Approximately 14 billion years ago, a cosmological event of extreme significance called the Big Bang gave birth to the Universe and all the laws of physics that govern its phenomenology. These laws of physics were cause-effect machinations and could not be bribed by any other influence nor subverted. In other words, they were and are godlike. Over the course of some 10 billion years, they hammered away at the doors of supermassive clouds of hydrogen and all its constituent particles to, somehow, eventually (and accidentally) ensure that our planet could come into existence and support life.
On another note: the human mind is a thing of wonder, a receptacle within which swims a cornucopia of ideas, imaginations, calculations and speculations. Scientists can’t explain it, philosophers work with it. Some say animals have minds of their own, some argue that it is the single most important difference between humankind and beasts. Whatever its origins, our assumptions and notions find their emotional realization within it. Ugliness is a word that means something, but it is our ability to imagine something ugly in front of the mind’s eye that completes the picture.

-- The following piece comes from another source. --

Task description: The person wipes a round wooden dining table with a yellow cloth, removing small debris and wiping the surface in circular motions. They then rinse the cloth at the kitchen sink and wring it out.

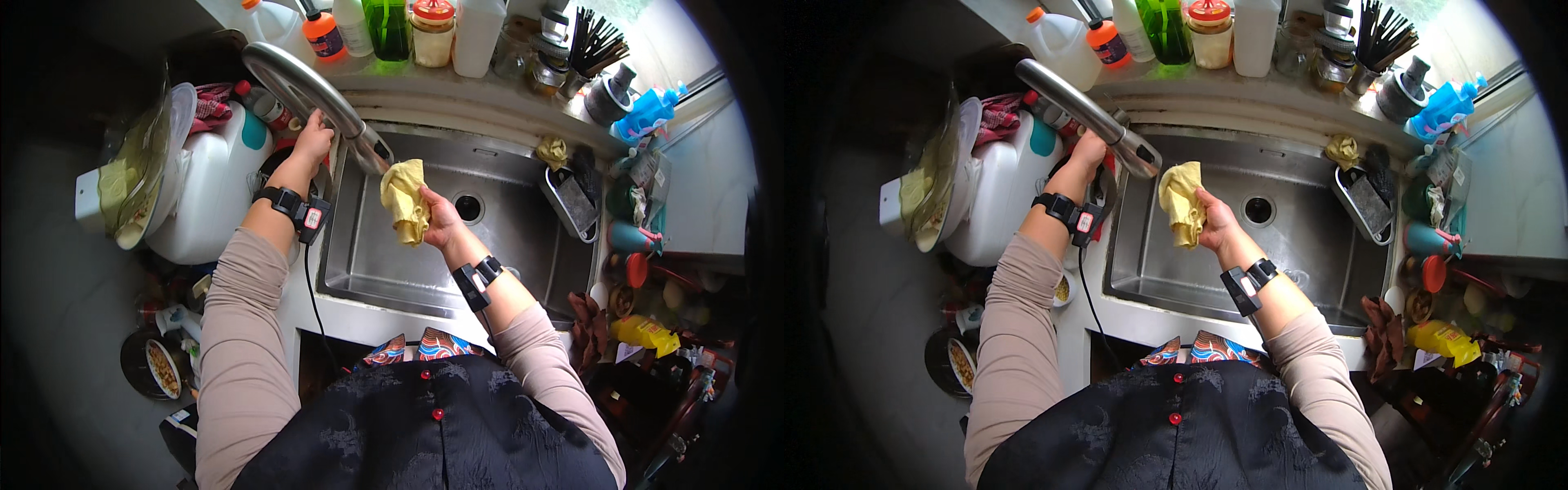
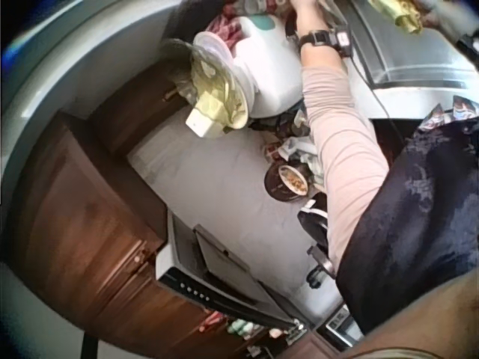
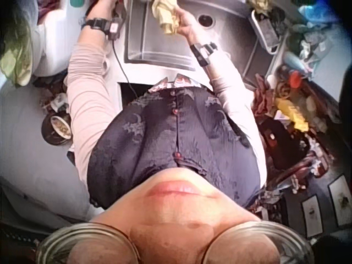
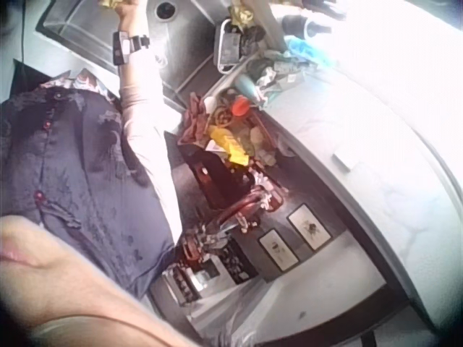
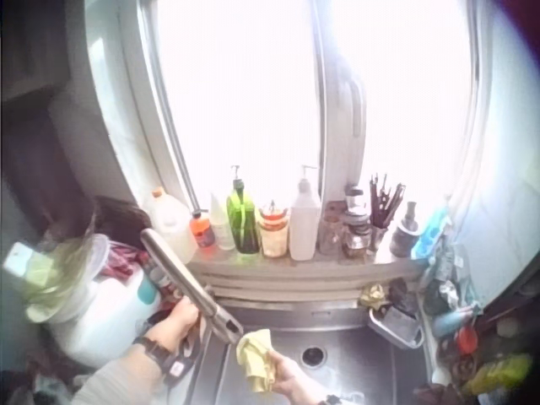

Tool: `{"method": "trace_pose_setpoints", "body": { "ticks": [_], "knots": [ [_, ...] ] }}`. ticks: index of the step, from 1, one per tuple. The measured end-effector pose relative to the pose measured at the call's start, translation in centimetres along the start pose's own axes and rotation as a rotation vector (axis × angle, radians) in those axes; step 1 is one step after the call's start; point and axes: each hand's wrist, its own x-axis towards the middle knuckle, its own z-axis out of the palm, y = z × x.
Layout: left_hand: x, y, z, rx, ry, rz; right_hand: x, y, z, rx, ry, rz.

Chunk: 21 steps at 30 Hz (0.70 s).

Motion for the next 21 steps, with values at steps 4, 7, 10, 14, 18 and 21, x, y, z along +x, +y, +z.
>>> {"method": "trace_pose_setpoints", "body": {
  "ticks": [4,7,10,14,18,21],
  "knots": [
    [1.2,0.9,1.5,0.102,0.109,0.064,2.2,-0.3,0.6,0.001,-0.018,-0.022],
    [2.8,1.1,1.8,0.095,0.056,-0.021,3.5,-0.4,0.6,0.013,-0.055,-0.042],
    [4.6,0.5,1.7,0.259,0.149,-0.008,4.6,-0.5,0.4,-0.003,0.033,-0.056],
    [6.8,-0.9,1.9,0.113,0.066,0.043,5.2,-0.7,-0.1,-0.002,-0.008,-0.057],
    [8.2,-2.2,1.7,0.088,0.066,0.044,5.5,-0.8,-0.7,0.019,0.025,-0.087],
    [8.4,-2.4,1.3,0.102,0.018,0.097,5.9,-0.4,-1.0,0.036,0.029,-0.045]
  ]
}}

The laws of physics did not intend, per se, the creation of the mind – just like they didn’t intend anything else. However, it is the brain’s awareness of itself, and the brain being the way it is could be attributed to physics. At the same time, when the ability to imagine kicked in, our imagination gave as much a damn about such universal laws as it did about all the other weird things it came up with.
Now, if everything that we consider beautiful were to be the result of physics and its machinations, the beauty would have been nothing absolute as it is because an actual physical event, the Big Bang, would have constructed it, would have brought it crashing to the ground from the skies it flies now.
So, how do we know beauty is nothing that has to do with physics? The answers to this question are simple. Think poetry; think literature; think hardships; think music; think equations; think wars; think bravery; think many such things that we would have brought to life even if the speed of light had been lower by orders of magnitude.
Thus, in saying physics is beautiful, I mean physics is beautiful, and that it has absolutely nothing to do with the Big Bang that brought us into existence or any other device that only enables us to perceive it.
More proof
[caption id="attachment_579" align="aligncenter" width="645" caption="Pillars Of Creation"]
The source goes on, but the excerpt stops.